Spread and Outliers

Knowing the center (mean/median) of your data is only half the story. Two datasets can have the exact same mean but look completely different.

To fully understand data, we need to measure its spread (variability) and identify outliers (anomalies).

1. Range and Interquartile Range (IQR)

Range

The simplest measure of spread. Formula: Range = Max - Min

It is extremely sensitive to outliers. One bad data point makes the range huge.

Interquartile Range (IQR)

The IQR measures the spread of the middle 50% of your data. It is the distance between the 75th percentile (Q3) and the 25th percentile (Q1).

Formula: IQR = Q3 - Q1

Pros: Robust to outliers.
Usage: Used in Box Plots to determine whiskers.

2. Variance and Standard Deviation

These are the most important measures of spread, especially for normally distributed data.

Variance (\sigma²)

The average of the squared differences from the Mean.

Population Formula: σ² = Σ (x_i - μ)² / N

Standard Deviation (\sigma)

The square root of the Variance. It brings the unit back to the original scale (e.g., from “squared dollars” back to “dollars”).

Formula: σ = √Variance

3. Deep Dive: The Mystery of N-1 (Bessel’s Correction)

When calculating Variance for a Sample (subset of population), we divide by N-1 instead of N. Why?

Formula (Sample): s² = Σ (x_i - x̄)² / (N - 1)

The Intuition

Bias: We usually don’t know the True Population Mean (μ), so we use the Sample Mean (x̄) as a proxy.
Underestimation: The Sample Mean is mathematically “closer” to the sample points than the True Mean is. (The mean is defined as the point that minimizes squared distance).
Correction: Because x̄ is “too close” to the data, the sum of squared differences is smaller than it would be if we used μ. Dividing by N would give us a value that is consistently too small (biased).
Fix: Dividing by a smaller number (N-1) inflates the result just enough to correct this bias on average.

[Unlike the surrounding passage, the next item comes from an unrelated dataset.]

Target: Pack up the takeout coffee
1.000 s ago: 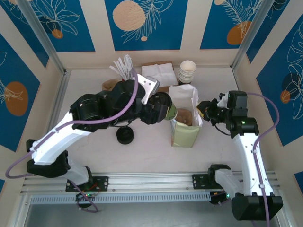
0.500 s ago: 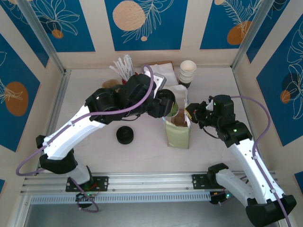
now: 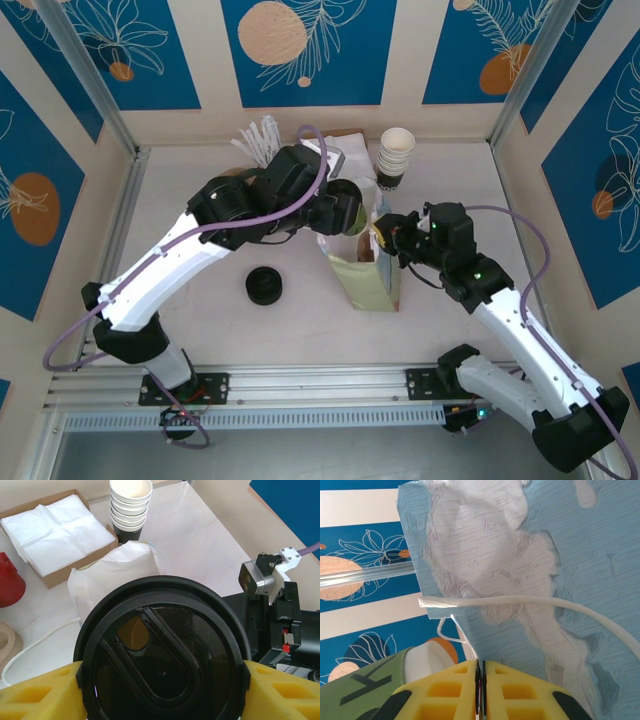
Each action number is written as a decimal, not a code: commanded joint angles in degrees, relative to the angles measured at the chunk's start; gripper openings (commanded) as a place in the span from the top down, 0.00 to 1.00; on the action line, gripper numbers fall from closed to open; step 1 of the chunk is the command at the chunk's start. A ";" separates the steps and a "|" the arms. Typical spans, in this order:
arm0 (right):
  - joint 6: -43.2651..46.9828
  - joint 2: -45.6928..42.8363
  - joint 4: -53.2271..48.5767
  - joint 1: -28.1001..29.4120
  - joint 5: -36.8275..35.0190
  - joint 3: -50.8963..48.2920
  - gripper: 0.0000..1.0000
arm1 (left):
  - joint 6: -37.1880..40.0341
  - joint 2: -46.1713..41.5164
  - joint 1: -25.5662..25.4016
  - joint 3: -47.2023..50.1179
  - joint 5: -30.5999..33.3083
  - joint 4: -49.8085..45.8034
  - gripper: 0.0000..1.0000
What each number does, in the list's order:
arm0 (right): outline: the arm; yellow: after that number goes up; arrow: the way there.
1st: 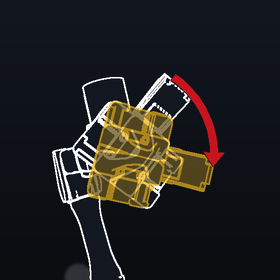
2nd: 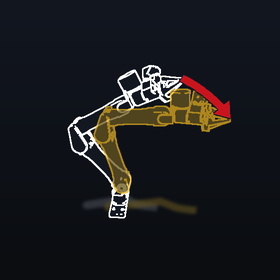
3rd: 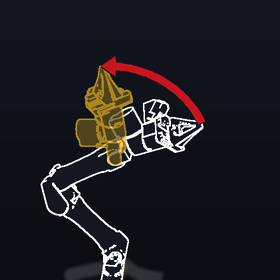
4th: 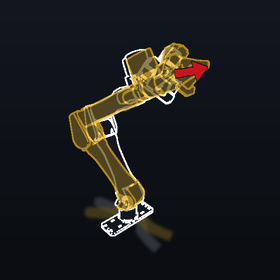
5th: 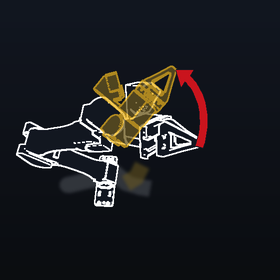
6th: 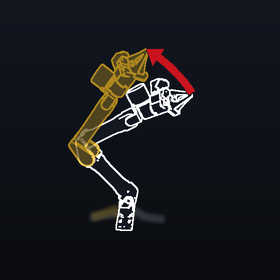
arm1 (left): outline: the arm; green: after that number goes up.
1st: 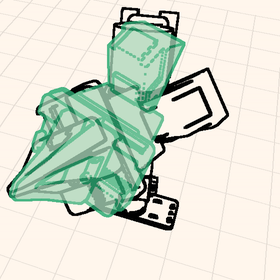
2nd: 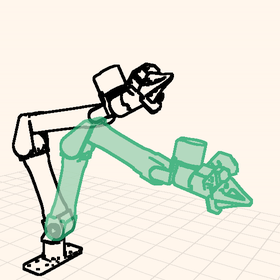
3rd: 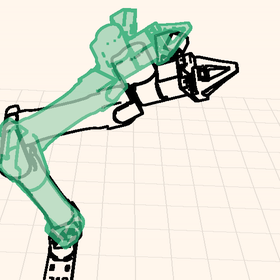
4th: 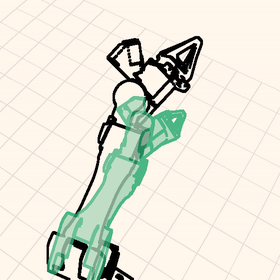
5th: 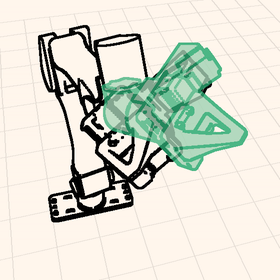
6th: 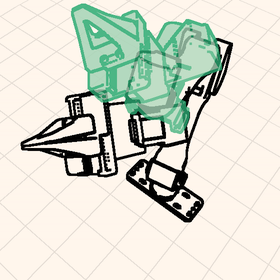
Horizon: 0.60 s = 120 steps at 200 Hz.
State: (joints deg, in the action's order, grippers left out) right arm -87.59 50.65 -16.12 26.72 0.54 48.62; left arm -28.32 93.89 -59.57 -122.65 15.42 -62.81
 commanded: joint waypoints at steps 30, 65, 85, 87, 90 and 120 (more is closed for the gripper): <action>-3.78 4.09 6.95 1.33 -1.31 2.08 0.88 | 0.28 -0.95 1.98 -1.69 1.46 -3.15 0.31; -3.20 4.35 6.63 1.23 -1.37 4.93 0.92 | 0.25 -1.69 2.95 -1.14 1.89 -3.96 0.32; -3.55 4.15 6.77 1.23 -0.89 5.60 0.93 | 0.19 -2.08 3.23 -1.23 2.01 -3.99 0.31; -3.55 4.11 6.84 1.23 -0.82 5.67 0.93 | 0.19 -2.09 3.28 -1.24 2.05 -3.99 0.31; -3.55 4.09 6.91 1.35 -0.85 5.69 0.93 | 0.20 -2.15 3.32 -1.30 2.06 -3.99 0.32; -3.92 2.91 6.36 1.31 -0.98 5.40 0.94 | 0.34 -2.05 3.47 -1.43 2.12 -4.25 0.32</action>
State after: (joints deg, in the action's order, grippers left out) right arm -90.48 55.24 -10.57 27.75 0.36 52.40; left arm -28.32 93.71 -56.80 -122.65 16.56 -65.67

[!TIP] Interview Tip: If asked “Why N-1?”, answer: “To correct the negative bias caused by using the sample mean instead of the population mean. It’s called Bessel’s Correction.”

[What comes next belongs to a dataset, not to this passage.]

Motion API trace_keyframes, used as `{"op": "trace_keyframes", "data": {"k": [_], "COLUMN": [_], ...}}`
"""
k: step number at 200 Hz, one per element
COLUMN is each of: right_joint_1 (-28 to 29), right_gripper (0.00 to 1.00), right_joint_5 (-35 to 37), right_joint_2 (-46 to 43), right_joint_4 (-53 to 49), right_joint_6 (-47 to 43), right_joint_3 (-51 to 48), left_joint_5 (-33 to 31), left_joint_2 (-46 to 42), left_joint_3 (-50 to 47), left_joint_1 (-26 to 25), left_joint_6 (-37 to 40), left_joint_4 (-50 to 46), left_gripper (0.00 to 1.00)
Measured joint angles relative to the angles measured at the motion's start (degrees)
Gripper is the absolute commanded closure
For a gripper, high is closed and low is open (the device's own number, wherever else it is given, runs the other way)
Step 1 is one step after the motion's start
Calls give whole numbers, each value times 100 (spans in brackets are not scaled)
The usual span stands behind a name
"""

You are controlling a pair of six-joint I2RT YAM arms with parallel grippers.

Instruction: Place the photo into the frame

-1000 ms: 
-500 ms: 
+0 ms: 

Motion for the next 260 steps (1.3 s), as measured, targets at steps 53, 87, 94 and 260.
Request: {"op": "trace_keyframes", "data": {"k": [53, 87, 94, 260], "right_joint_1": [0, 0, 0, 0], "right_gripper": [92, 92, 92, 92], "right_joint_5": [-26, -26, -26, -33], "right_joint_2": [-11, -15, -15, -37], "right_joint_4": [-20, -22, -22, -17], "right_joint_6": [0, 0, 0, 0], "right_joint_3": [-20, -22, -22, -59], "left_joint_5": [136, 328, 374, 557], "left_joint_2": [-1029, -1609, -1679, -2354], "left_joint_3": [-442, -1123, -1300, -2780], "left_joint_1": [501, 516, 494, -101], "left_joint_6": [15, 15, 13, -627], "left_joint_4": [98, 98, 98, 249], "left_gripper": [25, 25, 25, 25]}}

4. Interactive Demo: The Normal Distribution (Sigma)

This visualization shows how the Standard Deviation (\sigma) affects the shape of a Normal Distribution (Bell Curve).

Low \sigma: Data is clustered tightly around the mean (tall, narrow curve).
High \sigma: Data is spread out (flat, wide curve).

Standard Deviation Visualizer

Spread (σ): 1.0

±1σ (68.2%) ±2σ (95.4%) ±3σ (99.7%)

5. Detecting Outliers

Outliers can skew your analysis (like the Mean). We use two common methods to detect them.

Method A: The IQR Rule (Box Plot Method)

A data point is an outlier if it falls outside these bounds:

Lower Bound: Q1 - (1.5 × IQR)
Upper Bound: Q3 + (1.5 × IQR)

Method B: The Z-Score Method

Calculate how many standard deviations a point is from the mean (Z-Score).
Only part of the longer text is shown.